Updated on March 26, 2012

Some people can get their work done anywhere, from the kitchen table to a park bench. But for the rest of us, if you want to successfully work from home, you're going to need a professional workspace. This will be a place of professionalism, production and focus in your home, and will help you get the most out of your work-from-home experience.

Location, Location, Location

Before you start interior designing, you're going to need a good spot for your office.

Ideally, of course, you would use a spare room as your brand new office. A spare room offers all the space, privacy and quiet you'll need, along with the great sense of independence and professionalism that it gives you.

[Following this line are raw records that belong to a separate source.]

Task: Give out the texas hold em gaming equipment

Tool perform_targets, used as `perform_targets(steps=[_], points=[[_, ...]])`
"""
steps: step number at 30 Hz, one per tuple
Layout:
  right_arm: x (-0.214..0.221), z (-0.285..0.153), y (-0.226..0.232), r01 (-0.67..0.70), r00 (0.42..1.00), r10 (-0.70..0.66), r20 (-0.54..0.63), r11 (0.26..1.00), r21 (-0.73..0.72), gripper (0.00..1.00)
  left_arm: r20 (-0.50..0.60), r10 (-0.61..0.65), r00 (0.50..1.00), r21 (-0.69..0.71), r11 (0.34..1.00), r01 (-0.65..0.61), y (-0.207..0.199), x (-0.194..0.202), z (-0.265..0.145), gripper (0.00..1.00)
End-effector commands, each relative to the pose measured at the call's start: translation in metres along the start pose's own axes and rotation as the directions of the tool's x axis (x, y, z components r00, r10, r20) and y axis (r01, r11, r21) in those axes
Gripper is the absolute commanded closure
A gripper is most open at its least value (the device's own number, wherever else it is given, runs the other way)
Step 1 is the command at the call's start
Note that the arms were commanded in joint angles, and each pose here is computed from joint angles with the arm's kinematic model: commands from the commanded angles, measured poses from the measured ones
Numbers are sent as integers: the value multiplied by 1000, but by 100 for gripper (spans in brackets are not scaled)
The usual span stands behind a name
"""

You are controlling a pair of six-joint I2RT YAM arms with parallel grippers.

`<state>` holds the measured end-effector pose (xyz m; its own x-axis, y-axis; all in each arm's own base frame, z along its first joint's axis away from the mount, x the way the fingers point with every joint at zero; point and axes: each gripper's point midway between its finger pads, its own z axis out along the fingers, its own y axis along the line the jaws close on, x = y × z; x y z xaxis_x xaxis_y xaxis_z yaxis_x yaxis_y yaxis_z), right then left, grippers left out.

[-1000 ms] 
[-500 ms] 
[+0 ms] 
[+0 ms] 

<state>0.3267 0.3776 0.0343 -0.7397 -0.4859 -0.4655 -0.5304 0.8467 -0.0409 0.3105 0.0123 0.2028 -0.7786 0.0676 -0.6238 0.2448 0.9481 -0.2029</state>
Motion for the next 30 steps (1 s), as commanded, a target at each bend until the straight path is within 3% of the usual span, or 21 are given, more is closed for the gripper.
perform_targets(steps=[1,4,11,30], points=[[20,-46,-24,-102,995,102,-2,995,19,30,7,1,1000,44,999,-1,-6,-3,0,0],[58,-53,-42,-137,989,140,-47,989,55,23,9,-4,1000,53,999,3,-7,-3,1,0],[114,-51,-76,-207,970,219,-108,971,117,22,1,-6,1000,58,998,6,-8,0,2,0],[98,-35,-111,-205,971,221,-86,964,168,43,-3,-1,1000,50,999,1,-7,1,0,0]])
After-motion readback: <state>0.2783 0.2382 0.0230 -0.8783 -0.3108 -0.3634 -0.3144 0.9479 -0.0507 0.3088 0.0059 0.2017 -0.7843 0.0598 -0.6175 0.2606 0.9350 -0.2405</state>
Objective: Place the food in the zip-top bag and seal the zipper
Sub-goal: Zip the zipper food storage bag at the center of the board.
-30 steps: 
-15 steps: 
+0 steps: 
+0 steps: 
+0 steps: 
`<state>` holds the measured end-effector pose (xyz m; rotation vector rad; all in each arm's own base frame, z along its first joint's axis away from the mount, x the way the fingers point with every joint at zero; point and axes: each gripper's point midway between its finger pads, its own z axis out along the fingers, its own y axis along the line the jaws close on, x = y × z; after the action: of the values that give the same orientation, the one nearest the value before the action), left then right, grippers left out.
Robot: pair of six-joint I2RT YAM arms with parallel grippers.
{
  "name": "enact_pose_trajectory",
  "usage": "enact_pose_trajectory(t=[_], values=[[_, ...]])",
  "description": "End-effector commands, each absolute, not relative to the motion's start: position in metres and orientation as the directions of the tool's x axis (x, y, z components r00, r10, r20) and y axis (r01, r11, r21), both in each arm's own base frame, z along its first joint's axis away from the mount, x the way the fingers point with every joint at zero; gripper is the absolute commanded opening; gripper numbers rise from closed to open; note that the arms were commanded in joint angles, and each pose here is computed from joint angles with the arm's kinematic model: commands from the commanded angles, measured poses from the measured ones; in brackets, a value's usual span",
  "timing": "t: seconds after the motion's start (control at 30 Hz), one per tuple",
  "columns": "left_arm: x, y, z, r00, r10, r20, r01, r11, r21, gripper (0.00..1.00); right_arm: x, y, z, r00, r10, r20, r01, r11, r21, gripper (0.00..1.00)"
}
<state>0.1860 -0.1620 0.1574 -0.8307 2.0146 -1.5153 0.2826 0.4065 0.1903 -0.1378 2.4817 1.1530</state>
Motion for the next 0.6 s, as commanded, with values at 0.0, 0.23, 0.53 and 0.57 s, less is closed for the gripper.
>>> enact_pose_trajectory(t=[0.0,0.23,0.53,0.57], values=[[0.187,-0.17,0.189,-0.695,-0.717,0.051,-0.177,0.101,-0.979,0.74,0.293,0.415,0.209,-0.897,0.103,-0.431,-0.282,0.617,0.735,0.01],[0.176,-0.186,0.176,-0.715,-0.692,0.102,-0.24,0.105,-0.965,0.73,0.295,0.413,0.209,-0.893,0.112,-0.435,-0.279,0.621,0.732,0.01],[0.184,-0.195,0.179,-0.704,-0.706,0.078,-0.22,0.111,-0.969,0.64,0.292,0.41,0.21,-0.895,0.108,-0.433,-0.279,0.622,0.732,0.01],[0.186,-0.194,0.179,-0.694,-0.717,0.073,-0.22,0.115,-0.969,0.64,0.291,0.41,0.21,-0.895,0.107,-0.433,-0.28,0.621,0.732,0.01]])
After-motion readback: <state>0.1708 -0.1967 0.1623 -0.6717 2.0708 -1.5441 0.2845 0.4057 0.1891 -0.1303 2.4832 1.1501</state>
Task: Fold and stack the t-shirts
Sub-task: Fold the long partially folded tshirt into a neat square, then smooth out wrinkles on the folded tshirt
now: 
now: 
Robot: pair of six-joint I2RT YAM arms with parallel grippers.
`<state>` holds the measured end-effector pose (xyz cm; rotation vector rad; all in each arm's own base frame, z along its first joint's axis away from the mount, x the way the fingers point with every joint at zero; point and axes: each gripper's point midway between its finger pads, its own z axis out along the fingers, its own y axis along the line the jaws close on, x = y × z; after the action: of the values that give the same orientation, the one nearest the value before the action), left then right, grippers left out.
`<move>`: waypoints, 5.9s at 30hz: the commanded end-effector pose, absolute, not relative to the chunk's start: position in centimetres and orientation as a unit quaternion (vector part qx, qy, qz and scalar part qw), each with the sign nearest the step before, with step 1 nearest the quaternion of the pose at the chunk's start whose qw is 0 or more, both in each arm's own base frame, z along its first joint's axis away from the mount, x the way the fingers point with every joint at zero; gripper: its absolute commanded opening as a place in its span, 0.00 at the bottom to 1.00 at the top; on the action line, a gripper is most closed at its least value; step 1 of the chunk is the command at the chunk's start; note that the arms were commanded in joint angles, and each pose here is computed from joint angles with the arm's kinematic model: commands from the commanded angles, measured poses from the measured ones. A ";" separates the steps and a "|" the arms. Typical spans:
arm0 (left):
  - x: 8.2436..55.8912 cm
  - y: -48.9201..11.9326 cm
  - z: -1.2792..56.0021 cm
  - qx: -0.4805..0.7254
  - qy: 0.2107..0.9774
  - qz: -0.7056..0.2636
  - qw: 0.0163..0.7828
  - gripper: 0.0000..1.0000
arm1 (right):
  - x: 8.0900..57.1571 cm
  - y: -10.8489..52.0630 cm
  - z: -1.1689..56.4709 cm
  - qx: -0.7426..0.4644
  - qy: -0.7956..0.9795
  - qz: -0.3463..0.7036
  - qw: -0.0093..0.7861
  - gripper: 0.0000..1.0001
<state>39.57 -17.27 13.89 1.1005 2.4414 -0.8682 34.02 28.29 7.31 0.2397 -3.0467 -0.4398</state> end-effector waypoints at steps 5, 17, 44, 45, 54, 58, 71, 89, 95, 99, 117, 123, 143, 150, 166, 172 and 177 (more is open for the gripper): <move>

Unfortunately, most people aren't going to be able to spare an entire room. There are a few good alternatives, such as a basement or attic, a corner of a room with little through traffic (such as a dining room), or your garage. Remember how many businesses started from inauspicious beginnings.

What You'll Need

Now that you've picked a location, you're going to need office equipment.

What type of equipment you need will largely depend on what type of work you're doing. But, for most people, a basic set of office equipment will include:

  • A desk
  • A computer
  • A chair
  • Pens and pencils
  • Scrap paper
  • Printer and printer paper

Setting Rules

It might be a home office, but it's still an office. One of the most important things you'll have to do is treat it like an office. This means setting rules, and sticking to them.

Remember that your office is for work. There are many more distractions at home than there are in a traditional office: children, spouses, pets, chores, television... if you want to get any work done, you're going to have to close off these distractions. This is why a private room is best.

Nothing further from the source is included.